- _WORK ITEM_:
Retype exactly the lines from the one that contains "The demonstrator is" through the end of the listing, both included, but not the pictures.

- _DATASET EXTRACT_:
%%

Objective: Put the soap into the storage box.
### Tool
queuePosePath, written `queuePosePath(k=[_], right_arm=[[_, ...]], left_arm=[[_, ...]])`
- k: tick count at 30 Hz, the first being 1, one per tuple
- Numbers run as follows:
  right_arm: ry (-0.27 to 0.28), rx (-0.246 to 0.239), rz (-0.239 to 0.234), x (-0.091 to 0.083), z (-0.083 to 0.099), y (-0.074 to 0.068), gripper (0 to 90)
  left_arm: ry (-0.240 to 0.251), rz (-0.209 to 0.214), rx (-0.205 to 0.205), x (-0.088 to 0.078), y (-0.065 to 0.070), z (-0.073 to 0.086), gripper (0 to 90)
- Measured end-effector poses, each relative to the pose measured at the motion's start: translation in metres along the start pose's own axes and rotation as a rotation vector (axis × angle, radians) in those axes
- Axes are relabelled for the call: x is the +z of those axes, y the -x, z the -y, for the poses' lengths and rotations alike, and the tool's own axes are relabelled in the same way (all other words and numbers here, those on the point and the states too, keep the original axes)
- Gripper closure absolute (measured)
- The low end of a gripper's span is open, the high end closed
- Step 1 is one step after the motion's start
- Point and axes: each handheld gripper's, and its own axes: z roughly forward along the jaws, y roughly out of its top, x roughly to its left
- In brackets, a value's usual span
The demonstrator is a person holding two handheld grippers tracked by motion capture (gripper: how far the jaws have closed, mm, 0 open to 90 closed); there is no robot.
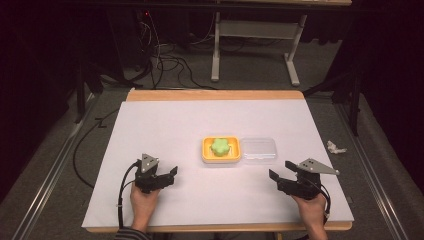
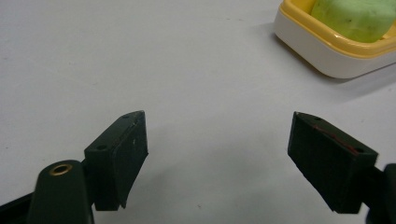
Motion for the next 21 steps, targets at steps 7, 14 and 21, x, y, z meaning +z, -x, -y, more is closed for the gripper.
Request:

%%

- _ANSWER TO THIS PROBLEM_:
The demonstrator is a person holding two handheld grippers tracked by motion capture (gripper: how far the jaws have closed, mm, 0 open to 90 closed); there is no robot.
Motion for the next 21 steps, targets at steps 7, 14 and 21, x, y, z meaning +z, -x, -y, more is closed for the gripper.
Request:

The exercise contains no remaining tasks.